### BRIEF:
Across the entries below, the lines containing "gets" should be counted and only their number returned.

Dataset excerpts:
..............................

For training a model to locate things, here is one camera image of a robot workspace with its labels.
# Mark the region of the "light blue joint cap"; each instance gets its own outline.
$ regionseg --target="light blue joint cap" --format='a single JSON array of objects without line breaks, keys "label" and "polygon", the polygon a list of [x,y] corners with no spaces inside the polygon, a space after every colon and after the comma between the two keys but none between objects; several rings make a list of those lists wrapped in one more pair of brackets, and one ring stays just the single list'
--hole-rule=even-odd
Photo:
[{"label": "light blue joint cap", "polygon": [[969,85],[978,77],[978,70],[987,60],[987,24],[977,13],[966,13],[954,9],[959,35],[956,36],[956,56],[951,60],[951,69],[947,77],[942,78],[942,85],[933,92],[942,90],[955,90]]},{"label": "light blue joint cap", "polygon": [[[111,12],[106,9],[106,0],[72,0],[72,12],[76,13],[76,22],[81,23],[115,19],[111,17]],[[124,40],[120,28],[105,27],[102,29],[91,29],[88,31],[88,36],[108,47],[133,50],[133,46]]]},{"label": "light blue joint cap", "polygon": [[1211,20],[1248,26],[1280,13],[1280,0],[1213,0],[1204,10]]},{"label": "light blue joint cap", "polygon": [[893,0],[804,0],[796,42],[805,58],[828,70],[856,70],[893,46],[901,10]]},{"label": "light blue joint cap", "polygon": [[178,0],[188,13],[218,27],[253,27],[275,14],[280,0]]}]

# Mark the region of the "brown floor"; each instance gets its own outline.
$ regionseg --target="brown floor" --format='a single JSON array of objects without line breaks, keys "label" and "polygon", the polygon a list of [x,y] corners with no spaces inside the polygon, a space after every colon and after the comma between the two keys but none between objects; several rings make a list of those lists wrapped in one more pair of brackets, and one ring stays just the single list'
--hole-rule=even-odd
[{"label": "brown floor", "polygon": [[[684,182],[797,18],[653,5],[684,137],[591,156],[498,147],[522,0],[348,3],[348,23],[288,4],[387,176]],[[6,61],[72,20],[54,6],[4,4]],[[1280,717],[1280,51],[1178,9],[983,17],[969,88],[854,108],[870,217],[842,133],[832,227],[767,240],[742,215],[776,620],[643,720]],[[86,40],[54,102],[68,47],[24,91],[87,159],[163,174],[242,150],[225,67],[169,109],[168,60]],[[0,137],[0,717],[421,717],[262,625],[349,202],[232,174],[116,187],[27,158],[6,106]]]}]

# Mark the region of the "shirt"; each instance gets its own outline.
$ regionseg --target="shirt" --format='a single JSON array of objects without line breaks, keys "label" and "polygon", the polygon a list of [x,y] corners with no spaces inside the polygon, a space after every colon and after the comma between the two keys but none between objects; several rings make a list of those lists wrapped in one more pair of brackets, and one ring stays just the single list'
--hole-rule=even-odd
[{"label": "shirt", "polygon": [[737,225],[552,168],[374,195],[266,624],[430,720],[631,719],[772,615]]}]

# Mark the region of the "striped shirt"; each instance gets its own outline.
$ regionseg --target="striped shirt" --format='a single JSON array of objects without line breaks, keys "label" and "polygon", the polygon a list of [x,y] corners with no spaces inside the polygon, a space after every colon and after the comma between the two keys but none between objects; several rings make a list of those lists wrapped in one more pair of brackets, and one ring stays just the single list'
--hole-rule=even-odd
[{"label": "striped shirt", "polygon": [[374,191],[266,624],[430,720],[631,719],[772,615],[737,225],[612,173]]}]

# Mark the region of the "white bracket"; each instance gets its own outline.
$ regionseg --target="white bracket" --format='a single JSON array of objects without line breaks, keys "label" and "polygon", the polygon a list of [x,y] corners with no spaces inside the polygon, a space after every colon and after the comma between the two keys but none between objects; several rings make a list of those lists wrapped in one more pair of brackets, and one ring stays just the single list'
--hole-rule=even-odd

..............................

### SOLUTION:
5